Māori have always been scientists, and we continue to be scientists. Our science has allowed us to live, work and thrive in the world for hundreds of years. My name is Dr Ocean Mercier, and I’m a lecturer in pūtaiao Māori at the Victoria University of Wellington. My job takes me all over the world to talk about Māori science and how traditional knowledge is being married with western science here in Aotearoa in order to find innovative solutions to universal global issues.

In this programme, we are going to show you how these worlds of science are intersecting and how the paths to our future are being formed.

Dr Ocean Mercier

I ngā wā o mua, ko Waikaremoana i te poho o te Urewera, te tino kāinga o te kiwi parure (Lake Waikaremoana in the midst of the Urewera was once a haven for brown kiwi), but from 1920 to 1992, it’s estimated that the population had declined by 90% to fewer than 35 kiwi spread over 5,000 hectares of forest.

Ki a Tūhoe, he mea whakatūmeke te ngaronga o te kiwi i te Urewera (For Tūhoe, the disappearance of the kiwi in the Urewera was alarming), and the Lake Waikaremoana Hapū Restoration Trust was formed in an attempt to restore this taonga species.

Building a relationship with Maanaki Whenua, the Trust hoped this programme would turn things around for the brown kiwi and potentially be used as a template for restoring kiwi all over Aotearoa.

James Waiwai

Ko te kore, ko te pū, ko te more, ko te weu, ko te aka, ko te rea, ko te wao nui. Ko te kune,

ko te whē, ko ihu anake. Ko whetū, ko te rā, ko te marama, ko te pō, ko te ao ō Rangi-nui e tū iho nei, ko Papa-tū-ā-nuku e takoto nei. Ko ngā pou tiri ō te ao, ko ngā pou tiri ō te pō

ū hia, wero hia, tā māua te hiringa, tā māua te horonga, tūturu whaka-maua kia tina (tina).

Hui ē, tā hiki ē.

Dr Ocean Mercier

When our tūpuna arrived in Aotearoa, the calls of birds in the forests were deafening, and kiwi became an important resource and taonga. Known as the manu huna a Tāne, they are one of his most treasured children and their feathers used to make prized cloaks usually reserved for chiefs. The flightless bird has significance for all New Zealanders and became a symbol of pride and endearment for the nation.

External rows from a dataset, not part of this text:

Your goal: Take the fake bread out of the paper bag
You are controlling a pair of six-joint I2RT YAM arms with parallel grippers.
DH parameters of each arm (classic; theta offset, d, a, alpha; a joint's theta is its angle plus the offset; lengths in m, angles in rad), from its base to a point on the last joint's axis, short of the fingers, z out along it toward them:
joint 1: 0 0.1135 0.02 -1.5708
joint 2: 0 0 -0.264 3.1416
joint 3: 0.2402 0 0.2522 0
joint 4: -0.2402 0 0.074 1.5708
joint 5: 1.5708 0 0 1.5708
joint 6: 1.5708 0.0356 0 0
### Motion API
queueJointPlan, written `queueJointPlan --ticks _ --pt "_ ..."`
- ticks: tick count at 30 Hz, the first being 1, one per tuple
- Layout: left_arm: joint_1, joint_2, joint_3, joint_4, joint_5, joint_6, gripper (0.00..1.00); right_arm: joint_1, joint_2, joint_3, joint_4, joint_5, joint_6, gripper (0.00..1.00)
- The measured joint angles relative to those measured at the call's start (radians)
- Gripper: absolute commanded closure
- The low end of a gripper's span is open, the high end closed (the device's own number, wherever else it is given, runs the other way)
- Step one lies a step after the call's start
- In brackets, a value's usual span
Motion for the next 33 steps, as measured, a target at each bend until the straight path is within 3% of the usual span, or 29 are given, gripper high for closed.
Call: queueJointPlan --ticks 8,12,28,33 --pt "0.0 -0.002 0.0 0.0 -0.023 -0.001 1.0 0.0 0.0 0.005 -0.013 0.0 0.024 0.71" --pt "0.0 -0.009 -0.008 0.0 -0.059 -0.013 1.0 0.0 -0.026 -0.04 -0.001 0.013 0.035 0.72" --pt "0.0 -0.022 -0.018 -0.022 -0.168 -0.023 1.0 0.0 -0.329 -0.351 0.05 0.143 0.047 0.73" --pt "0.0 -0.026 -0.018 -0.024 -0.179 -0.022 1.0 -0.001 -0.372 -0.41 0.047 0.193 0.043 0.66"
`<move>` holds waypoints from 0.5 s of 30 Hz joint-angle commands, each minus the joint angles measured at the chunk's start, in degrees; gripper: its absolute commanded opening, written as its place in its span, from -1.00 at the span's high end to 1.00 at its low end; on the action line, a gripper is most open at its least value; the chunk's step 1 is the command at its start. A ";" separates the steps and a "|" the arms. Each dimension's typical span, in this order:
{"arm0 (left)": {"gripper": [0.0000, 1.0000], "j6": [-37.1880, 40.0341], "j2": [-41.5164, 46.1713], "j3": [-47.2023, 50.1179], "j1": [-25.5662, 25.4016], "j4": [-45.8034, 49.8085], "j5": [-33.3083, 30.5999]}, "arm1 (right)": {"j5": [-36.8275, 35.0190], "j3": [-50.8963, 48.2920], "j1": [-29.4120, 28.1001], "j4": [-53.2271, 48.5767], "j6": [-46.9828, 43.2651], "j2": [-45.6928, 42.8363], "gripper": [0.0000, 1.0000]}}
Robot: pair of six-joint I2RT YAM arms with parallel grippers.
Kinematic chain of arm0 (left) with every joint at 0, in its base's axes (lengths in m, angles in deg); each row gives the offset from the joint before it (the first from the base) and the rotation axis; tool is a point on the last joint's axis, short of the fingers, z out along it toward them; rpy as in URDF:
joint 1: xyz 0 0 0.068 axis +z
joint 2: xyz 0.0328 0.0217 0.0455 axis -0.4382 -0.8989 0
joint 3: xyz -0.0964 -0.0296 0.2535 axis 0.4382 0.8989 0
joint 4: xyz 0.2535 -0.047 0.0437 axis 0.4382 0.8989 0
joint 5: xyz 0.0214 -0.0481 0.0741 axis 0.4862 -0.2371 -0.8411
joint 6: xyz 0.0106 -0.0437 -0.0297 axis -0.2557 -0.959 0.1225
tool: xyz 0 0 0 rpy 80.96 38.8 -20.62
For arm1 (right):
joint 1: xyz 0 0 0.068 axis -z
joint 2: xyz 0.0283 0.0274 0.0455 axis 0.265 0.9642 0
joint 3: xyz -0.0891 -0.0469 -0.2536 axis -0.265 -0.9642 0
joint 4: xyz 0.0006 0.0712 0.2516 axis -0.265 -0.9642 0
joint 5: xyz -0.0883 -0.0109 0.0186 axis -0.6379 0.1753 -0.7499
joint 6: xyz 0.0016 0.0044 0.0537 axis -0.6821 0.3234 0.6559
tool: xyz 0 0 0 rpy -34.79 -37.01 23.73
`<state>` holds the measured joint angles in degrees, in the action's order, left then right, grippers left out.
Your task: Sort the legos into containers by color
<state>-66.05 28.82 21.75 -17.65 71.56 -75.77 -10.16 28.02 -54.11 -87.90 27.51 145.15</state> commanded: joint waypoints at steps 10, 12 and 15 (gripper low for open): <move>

But with the kiwi under threat and numbers diminishing, many feared it was a taonga that could be lost. Kua whakatangetange rīaka te hapū o Waikaremoana kia kaua te kiwi e mate, engari, kia tūperepere kē te tipu mai anō o te manu huna a Tāne ki roto i te wao. (The hapū of Lake Waikaremoana were determined this wouldn’t happen and that te manu huna a Tāne would flourish in their forests once more.)

James Waiwai

Kua timata ai ngā mahi nei i te tau 1992 neke atu i mua, engari i whakamanahia i te tau rā. Whakakōrerorero, whakawhitiwhiti, a, whakamanatia a Manaaki Whenua e Doctor John ma, kia kuhu mai ki te rangahau. Kia rangahauhia e Manaaki Whenua he aha ai te manu nei a te kiwi kāore i te tino rongohia e ngā pāpāringa ō mātou moana. (The project was sparked in 1992 and came into effect that year. It was debated and discussed in great depth and fully supported by Manaaki Whenua and Dr John to do some research. Landcare Research chose the area to test the theory why the kiwi is becoming extinct on Lake Waikaremoana.)

Dr Ocean Mercier

Ko tākuta John McClennan te pou o te hōtaka nei. (Dr John McClennan is heading this project.)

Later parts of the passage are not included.